API

PyCOMPSs provides an API for data synchronization and other functionalities, such as task group definition and automatic function parameter synchronization (local decorator).

Synchronization

The main program of the application is a sequential code that contains calls to the selected tasks. In addition, when synchronizing for task data from the main program, there exist six API functions that can be invoked:

compss_open(file_name, mode=’r’)

Similar to the Python open() call. It synchronizes for the last version of file file_name and returns the file descriptor for that synchronized file. It can have an optional parameter mode, which defaults to ’r’, containing the mode in which the file will be opened (the open modes are analogous to those of Python open()).

compss_wait_on_file(*file_name)

Synchronizes for the last version of the file/s specified by file_name. Returns True if success (False otherwise).

compss_wait_on_directory(*directory_name)

Synchronizes for the last version of the directory/ies specified by directory_name. Returns True if success (False otherwise).

compss_barrier(no_more_tasks=False)

Performs a explicit synchronization, but does not return any object. The use of compss_barrier() forces to wait for all tasks that have been submitted before the compss_barrier() is called. When all tasks submitted before the compss_barrier() have finished, the execution continues. The no_more_tasks is used to specify if no more tasks are going to be submitted after the compss_barrier().
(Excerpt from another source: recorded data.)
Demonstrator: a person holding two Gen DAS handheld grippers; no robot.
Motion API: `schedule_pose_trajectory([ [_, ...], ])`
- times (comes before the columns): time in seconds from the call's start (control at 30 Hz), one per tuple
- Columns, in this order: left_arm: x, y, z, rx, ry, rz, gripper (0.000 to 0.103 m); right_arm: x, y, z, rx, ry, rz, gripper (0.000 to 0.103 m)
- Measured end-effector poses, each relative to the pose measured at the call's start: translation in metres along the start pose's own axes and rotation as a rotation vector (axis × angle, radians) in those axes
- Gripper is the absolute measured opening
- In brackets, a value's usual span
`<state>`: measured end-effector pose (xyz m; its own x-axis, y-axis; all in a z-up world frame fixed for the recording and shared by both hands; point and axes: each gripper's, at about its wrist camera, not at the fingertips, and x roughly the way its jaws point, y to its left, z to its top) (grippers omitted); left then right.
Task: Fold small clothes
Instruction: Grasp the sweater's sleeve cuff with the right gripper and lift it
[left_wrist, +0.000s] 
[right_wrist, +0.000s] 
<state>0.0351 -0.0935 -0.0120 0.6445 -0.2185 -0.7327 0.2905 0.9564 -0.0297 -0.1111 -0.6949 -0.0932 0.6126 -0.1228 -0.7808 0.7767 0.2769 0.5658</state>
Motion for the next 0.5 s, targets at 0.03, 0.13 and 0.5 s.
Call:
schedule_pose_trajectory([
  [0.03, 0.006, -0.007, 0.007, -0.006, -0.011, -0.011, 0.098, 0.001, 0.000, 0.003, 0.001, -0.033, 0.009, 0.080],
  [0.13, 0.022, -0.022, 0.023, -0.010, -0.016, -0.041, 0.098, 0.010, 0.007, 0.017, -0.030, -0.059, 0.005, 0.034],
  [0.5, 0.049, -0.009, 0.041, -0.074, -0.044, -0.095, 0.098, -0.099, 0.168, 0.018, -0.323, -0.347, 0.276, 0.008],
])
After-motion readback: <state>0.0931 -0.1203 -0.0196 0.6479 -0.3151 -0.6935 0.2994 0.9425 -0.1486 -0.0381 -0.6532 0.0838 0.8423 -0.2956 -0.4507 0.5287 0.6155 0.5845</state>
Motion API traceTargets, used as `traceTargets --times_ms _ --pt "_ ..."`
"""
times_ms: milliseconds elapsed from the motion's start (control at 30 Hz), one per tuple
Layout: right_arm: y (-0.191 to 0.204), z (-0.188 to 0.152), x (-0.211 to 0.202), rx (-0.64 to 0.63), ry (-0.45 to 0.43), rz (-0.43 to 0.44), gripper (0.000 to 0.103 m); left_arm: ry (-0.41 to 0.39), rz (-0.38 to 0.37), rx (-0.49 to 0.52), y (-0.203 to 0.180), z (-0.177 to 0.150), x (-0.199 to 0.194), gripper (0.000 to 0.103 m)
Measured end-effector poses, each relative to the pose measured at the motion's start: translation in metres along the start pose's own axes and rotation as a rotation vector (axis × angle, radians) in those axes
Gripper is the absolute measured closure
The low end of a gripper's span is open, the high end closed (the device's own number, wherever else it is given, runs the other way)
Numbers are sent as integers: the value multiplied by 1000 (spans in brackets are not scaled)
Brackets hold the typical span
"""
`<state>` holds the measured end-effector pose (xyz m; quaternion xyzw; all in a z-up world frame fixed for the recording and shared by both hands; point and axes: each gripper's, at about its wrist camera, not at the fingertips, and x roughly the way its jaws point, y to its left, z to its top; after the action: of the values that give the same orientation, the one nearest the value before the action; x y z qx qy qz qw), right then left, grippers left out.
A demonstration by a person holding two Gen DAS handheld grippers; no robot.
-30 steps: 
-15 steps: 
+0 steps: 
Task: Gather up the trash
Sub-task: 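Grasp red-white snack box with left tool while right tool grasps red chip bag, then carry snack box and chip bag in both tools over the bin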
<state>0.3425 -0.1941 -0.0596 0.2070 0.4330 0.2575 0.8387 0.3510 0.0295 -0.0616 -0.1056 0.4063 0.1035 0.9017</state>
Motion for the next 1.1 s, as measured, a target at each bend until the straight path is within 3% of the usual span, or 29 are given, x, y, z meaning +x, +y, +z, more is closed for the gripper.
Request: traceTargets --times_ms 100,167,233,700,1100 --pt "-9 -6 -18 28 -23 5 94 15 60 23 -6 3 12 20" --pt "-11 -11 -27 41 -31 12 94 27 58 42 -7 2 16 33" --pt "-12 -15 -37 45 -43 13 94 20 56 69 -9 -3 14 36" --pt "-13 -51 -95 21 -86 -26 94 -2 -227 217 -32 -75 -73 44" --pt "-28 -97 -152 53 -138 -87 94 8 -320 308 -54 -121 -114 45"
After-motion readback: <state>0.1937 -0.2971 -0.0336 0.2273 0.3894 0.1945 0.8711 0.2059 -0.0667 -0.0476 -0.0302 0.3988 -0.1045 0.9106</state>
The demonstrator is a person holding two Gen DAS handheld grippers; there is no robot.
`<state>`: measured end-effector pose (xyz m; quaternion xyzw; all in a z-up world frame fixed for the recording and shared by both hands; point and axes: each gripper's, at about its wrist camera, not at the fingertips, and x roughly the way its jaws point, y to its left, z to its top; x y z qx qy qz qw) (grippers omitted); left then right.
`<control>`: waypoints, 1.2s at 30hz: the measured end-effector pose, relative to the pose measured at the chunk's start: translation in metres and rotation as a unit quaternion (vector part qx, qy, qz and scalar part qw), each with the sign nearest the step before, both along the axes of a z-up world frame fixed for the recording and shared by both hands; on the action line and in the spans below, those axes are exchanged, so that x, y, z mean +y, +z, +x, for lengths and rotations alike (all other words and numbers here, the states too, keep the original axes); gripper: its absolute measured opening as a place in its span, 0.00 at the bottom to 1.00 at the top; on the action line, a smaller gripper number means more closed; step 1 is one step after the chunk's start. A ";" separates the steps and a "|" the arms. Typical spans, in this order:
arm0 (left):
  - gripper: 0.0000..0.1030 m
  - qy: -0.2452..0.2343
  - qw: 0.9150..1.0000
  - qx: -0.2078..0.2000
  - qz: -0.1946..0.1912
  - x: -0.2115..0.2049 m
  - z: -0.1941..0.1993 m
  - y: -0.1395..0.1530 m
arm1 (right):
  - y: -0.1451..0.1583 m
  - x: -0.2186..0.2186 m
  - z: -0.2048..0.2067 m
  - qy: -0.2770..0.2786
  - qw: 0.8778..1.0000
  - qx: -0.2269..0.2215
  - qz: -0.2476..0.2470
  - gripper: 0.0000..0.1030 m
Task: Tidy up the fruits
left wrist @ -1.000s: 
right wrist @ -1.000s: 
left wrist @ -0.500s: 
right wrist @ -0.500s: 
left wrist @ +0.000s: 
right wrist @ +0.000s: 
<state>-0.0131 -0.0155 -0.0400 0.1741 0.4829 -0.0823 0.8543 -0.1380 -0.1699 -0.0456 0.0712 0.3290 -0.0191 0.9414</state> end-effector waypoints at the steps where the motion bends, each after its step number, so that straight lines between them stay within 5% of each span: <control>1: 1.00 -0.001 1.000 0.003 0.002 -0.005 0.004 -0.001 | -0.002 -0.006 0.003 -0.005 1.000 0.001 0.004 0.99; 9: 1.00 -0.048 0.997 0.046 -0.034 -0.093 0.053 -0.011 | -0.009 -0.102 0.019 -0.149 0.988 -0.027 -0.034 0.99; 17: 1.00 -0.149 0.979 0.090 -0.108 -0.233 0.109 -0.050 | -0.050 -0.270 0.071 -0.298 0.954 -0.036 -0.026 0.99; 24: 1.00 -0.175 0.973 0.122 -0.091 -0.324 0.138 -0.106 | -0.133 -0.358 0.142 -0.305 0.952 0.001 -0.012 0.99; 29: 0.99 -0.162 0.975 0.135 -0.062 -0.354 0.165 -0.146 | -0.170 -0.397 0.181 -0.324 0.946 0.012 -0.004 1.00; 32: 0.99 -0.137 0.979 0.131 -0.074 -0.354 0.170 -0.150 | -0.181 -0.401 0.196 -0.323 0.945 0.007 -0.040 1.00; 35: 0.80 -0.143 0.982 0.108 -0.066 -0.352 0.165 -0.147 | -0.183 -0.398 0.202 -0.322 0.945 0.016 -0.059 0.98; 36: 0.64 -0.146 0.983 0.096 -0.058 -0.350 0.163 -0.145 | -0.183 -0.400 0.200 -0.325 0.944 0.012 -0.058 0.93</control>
compss_barrier_group(group_name)

Performs a explicit synchronization over the tasks that belong to the group group_name, but does not return any object. The use of compss_barrier_group() forces to wait for all tasks that belong to the given group submitted before the compss_barrier_group() is called. When all group tasks submitted before the compss_barrier_group() have finished, the execution continues. See Task Groups for more information about task groups.

compss_wait_on(*obj, mode=”r” | “rw”)

Synchronizes for the last version of object/s specifed by obj and returns the synchronized object. It can have an optional string parameter mode, which defaults to rw, that indicates whether the main program will modify the returned object. It is possible to wait on a list of objects. In this particular case, it will synchronize all future objects contained in the list recursively.

To illustrate the use of the aforementioned API functions, the following example (Code 117) first invokes a task func that writes a file, which is later synchronized by calling compss_open(). Later in the program, an object of class MyClass is created and a task method method that modifies the object is invoked on it; the object is then synchronized with compss_wait_on, so that it can be used in the main program from that point on.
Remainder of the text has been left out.